**Description of the task**
Without the images, print every line of the material below exactly as given.

━━ Data

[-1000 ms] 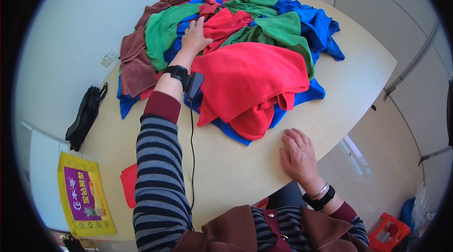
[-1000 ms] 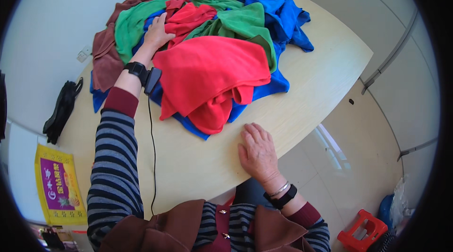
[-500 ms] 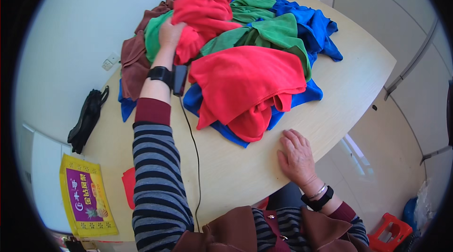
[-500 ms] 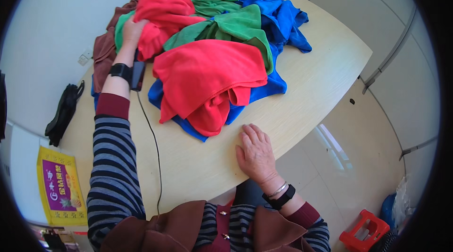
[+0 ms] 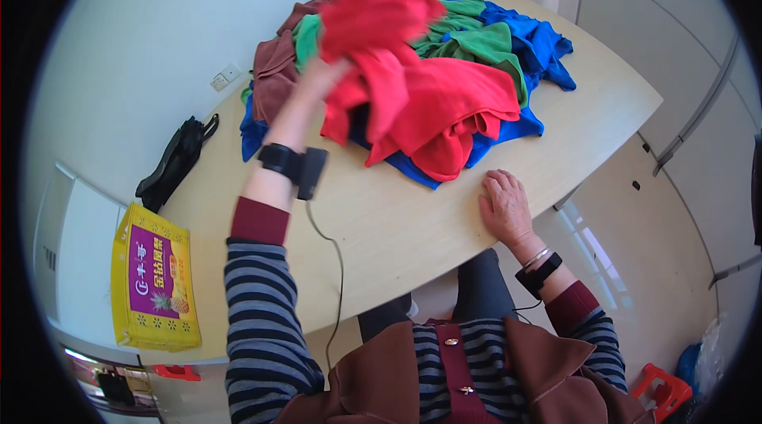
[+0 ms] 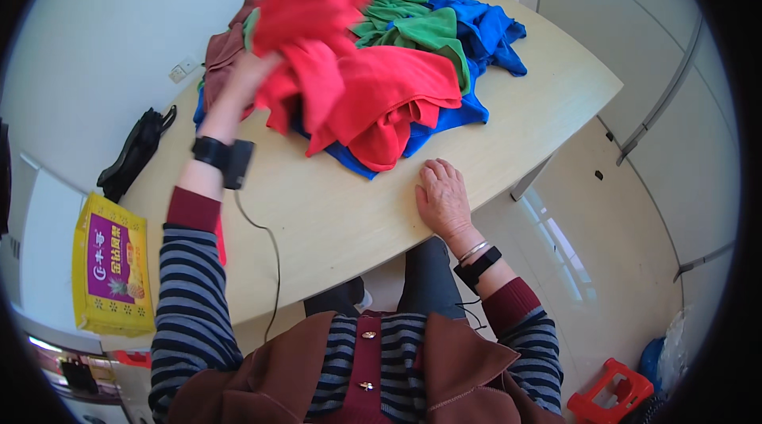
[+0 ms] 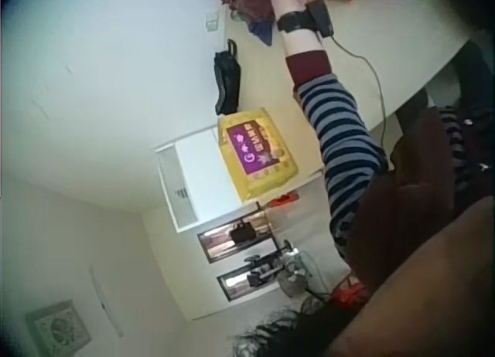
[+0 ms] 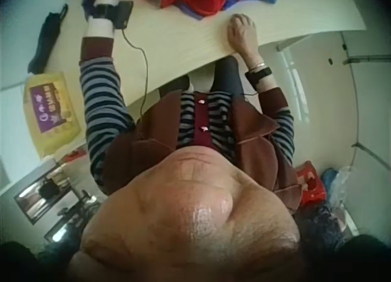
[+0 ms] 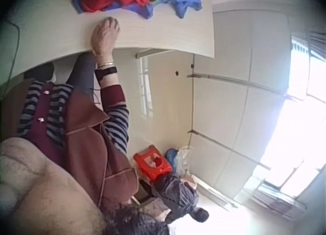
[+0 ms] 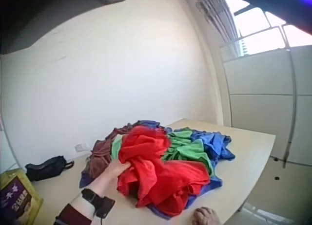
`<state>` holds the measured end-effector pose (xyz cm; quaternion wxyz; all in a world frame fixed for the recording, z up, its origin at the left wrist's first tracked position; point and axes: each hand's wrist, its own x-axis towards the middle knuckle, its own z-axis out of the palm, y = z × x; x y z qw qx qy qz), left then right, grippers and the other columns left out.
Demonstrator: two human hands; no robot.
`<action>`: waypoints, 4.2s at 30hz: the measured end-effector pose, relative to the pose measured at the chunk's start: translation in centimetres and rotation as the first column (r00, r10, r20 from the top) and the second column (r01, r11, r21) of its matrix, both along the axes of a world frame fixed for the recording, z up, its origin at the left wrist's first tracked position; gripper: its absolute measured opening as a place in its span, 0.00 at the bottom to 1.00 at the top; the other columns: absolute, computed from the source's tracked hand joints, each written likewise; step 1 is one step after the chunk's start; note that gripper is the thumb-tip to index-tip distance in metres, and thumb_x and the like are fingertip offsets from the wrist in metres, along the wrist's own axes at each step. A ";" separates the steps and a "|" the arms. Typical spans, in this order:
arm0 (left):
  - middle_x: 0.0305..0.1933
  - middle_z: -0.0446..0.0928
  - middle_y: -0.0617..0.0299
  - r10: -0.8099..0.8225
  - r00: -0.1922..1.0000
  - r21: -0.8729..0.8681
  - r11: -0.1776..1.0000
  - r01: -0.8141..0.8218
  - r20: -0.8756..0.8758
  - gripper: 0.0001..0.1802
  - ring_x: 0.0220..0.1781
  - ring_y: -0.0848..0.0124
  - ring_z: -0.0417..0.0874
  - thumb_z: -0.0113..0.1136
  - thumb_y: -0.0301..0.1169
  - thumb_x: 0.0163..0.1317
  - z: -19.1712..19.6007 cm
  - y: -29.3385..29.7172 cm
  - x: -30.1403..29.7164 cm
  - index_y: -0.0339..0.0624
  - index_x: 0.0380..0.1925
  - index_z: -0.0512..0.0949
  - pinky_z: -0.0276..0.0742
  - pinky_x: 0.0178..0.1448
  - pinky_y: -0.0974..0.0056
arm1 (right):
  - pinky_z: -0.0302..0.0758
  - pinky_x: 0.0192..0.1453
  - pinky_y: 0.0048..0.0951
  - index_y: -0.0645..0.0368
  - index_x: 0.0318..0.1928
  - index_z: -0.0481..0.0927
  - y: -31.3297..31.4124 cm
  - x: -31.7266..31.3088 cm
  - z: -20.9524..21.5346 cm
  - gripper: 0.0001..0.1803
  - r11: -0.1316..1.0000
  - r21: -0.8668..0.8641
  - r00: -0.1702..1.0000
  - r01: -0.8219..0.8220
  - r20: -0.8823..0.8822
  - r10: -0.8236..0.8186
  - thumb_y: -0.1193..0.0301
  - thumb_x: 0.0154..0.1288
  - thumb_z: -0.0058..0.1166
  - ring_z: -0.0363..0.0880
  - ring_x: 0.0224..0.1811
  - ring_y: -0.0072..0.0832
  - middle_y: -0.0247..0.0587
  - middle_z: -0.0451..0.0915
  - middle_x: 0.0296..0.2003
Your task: Folding various pieces of colored fabric and stacking them on a table.
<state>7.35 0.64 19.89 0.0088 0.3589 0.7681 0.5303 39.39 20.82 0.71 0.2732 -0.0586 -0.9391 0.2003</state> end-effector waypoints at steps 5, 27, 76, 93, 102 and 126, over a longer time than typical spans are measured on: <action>0.59 0.75 0.57 -0.146 0.964 -0.207 0.959 0.193 0.224 0.31 0.59 0.68 0.75 0.66 0.34 0.56 -11.5 -1.8 4.0 0.40 0.60 0.69 0.69 0.63 0.62 | 0.67 0.63 0.44 0.57 0.58 0.70 -2.3 -0.9 3.3 0.28 0.987 -0.092 0.986 -0.135 0.085 0.143 0.71 0.54 0.58 0.67 0.62 0.48 0.52 0.69 0.59; 0.47 0.79 0.39 0.499 0.811 0.130 0.866 -0.483 -0.306 0.23 0.51 0.51 0.80 0.54 0.39 0.64 -10.2 -2.3 3.9 0.31 0.51 0.75 0.74 0.54 0.56 | 0.73 0.58 0.48 0.44 0.62 0.72 2.3 -15.5 4.9 0.31 0.955 0.279 0.898 -0.095 0.438 -0.039 0.56 0.55 0.59 0.68 0.63 0.50 0.36 0.61 0.68; 0.32 0.80 0.54 0.541 0.822 0.060 0.828 -0.558 0.177 0.12 0.33 0.66 0.82 0.60 0.34 0.62 -12.8 -16.2 33.2 0.37 0.40 0.77 0.77 0.40 0.63 | 0.74 0.57 0.31 0.59 0.54 0.76 -18.3 -4.9 10.6 0.25 0.262 -0.293 0.259 -0.920 0.049 0.965 0.77 0.53 0.63 0.77 0.54 0.40 0.46 0.78 0.51; 0.38 0.79 0.54 0.553 0.832 0.002 0.833 -0.553 -0.048 0.14 0.38 0.66 0.81 0.64 0.34 0.58 -14.5 -23.0 33.7 0.41 0.40 0.75 0.76 0.43 0.65 | 0.70 0.43 0.20 0.63 0.41 0.76 -15.8 -2.9 11.0 0.08 0.488 -0.448 0.604 -0.749 -0.162 0.780 0.81 0.61 0.48 0.72 0.35 0.20 0.33 0.74 0.30; 0.40 0.77 0.68 0.254 0.922 0.453 0.813 -0.367 0.292 0.11 0.42 0.79 0.75 0.58 0.32 0.66 -9.6 -22.2 31.8 0.35 0.42 0.75 0.74 0.47 0.69 | 0.66 0.41 0.17 0.62 0.40 0.76 -15.1 -5.9 9.0 0.05 0.630 -0.557 0.780 -0.540 -0.051 0.624 0.78 0.66 0.49 0.68 0.35 0.15 0.27 0.72 0.31; 0.69 0.62 0.51 0.591 0.474 -0.608 -0.037 -0.793 -0.653 0.30 0.70 0.49 0.61 0.51 0.40 0.63 -20.6 -45.9 18.5 0.50 0.65 0.62 0.58 0.64 0.33 | 0.69 0.46 0.19 0.63 0.45 0.78 -15.4 -6.3 7.3 0.10 0.587 -0.704 0.823 -0.400 0.007 0.569 0.74 0.67 0.47 0.72 0.41 0.17 0.30 0.76 0.36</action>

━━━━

**Response to the exercise**
[-1000 ms] 
[-1000 ms] 
[-500 ms] 
[-500 ms] 
[+0 ms] 
[+0 ms] 
[+0 ms] 
[+0 ms] 
[+0 ms] 
[+0 ms] 
`<state>` holds the measured end-effector pose (xyz cm; quaternion wxyz; all in a world frame fixed for the recording, z up, its origin at the left wrist's first tracked position; point and axes: each hand's wrist, its own x-axis towards the middle knuckle, its own z-axis out of the palm, y = z × x; x y z qw qx qy qz), left then right, grippers and the other columns left out.
Demonstrator: two human hands; no robot.
`<action>`: waypoints, 4.2s at 30hz: the measured end-effector pose, relative to the pose measured at the chunk's start: translation in centimetres and rotation as the first column (r00, r10, r20 from the top) and the second column (r01, r11, r21) of its matrix, both along the axes of a world frame fixed for the recording, z up, its origin at the left wrist's first tracked position; gripper: its absolute measured opening as a place in its span, 0.00 at the bottom to 1.00 at the top; the other columns: absolute, computed from the source's tracked hand joints, each written likewise; step 1 is one step after the chunk's start; note that gripper is the thumb-tip to index-tip distance in metres, and thumb_x and the like are fingertip offsets from the wrist in metres, along the wrist's own axes at each step. A ";" separates the steps and a "|" the arms. Typical spans, in this order:
arm0 (left):
  - middle_x: 0.0305..0.1933
  - middle_z: -0.0446..0.0928
  - middle_y: -0.0617..0.0299
  - r10: -0.8099..0.8225
  - r00: -0.1922..1.0000
  - r21: -0.8729..0.8681
  - r11: -0.1776..1.0000
  - r01: -0.8141..0.8218
  - r20: -0.8756..0.8758
  - gripper: 0.0001..0.1802
  - ring_x: 0.0220..0.1781
  - ring_y: -0.0848..0.0124
  - ring_z: -0.0417..0.0874
  - thumb_z: -0.0113..0.1136
  - thumb_y: -0.0301..0.1169
  - thumb_x: 0.0163..0.1317
  - z: -19.1712..19.6007 cm
  - y: -29.3385..29.7172 cm
  - x: -30.1403..29.7164 cm
  - index_y: -0.0339..0.0624
  - index_x: 0.0380..0.1925
  - index_z: -0.0512..0.0949
  - pinky_z: -0.0276..0.0742
  - pinky_x: 0.0178..0.1448
  - pinky_y: -0.0974..0.0056
arm1 (right):
  - pinky_z: -0.0302..0.0758
  - pinky_x: 0.0192..0.1453
  - pinky_y: 0.0048..0.0951
  - index_y: -0.0645..0.0368
  - index_x: 0.0318..0.1928
  - index_z: -0.0481..0.0927
  - y: -31.3297..31.4124 cm
  - x: -31.7266..31.3088 cm
  - z: -20.9524..21.5346 cm
  - gripper: 0.0001..0.1803
  - r11: -0.1316..1.0000
  - r21: -0.8668..0.8641
  - r00: -0.1702..1.0000
  - r01: -0.8219..0.8220
  - r20: -0.8823..0.8822
  - r10: -0.8236..0.8186
  - thumb_y: -0.1193..0.0301
  - thumb_x: 0.0154..0.1288
  - thumb_z: -0.0058..0.1166
  - ring_z: -0.0363..0.0880
  - ring_x: 0.0224..0.1811
  - ring_y: -0.0072..0.0832
  - middle_y: -0.0247..0.0587
  - middle_z: -0.0451..0.0915
  - middle_x: 0.0296..0.2003
Your task: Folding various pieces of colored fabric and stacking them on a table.
<state>7.35 0.64 19.89 0.0088 0.3589 0.7681 0.5303 39.39 20.82 0.71 0.2732 -0.0586 -0.9391 0.2003</state> end-effector waypoints at steps 5, 27, 76, 93, 102 and 126, over a longer time than typical spans are measured on: <action>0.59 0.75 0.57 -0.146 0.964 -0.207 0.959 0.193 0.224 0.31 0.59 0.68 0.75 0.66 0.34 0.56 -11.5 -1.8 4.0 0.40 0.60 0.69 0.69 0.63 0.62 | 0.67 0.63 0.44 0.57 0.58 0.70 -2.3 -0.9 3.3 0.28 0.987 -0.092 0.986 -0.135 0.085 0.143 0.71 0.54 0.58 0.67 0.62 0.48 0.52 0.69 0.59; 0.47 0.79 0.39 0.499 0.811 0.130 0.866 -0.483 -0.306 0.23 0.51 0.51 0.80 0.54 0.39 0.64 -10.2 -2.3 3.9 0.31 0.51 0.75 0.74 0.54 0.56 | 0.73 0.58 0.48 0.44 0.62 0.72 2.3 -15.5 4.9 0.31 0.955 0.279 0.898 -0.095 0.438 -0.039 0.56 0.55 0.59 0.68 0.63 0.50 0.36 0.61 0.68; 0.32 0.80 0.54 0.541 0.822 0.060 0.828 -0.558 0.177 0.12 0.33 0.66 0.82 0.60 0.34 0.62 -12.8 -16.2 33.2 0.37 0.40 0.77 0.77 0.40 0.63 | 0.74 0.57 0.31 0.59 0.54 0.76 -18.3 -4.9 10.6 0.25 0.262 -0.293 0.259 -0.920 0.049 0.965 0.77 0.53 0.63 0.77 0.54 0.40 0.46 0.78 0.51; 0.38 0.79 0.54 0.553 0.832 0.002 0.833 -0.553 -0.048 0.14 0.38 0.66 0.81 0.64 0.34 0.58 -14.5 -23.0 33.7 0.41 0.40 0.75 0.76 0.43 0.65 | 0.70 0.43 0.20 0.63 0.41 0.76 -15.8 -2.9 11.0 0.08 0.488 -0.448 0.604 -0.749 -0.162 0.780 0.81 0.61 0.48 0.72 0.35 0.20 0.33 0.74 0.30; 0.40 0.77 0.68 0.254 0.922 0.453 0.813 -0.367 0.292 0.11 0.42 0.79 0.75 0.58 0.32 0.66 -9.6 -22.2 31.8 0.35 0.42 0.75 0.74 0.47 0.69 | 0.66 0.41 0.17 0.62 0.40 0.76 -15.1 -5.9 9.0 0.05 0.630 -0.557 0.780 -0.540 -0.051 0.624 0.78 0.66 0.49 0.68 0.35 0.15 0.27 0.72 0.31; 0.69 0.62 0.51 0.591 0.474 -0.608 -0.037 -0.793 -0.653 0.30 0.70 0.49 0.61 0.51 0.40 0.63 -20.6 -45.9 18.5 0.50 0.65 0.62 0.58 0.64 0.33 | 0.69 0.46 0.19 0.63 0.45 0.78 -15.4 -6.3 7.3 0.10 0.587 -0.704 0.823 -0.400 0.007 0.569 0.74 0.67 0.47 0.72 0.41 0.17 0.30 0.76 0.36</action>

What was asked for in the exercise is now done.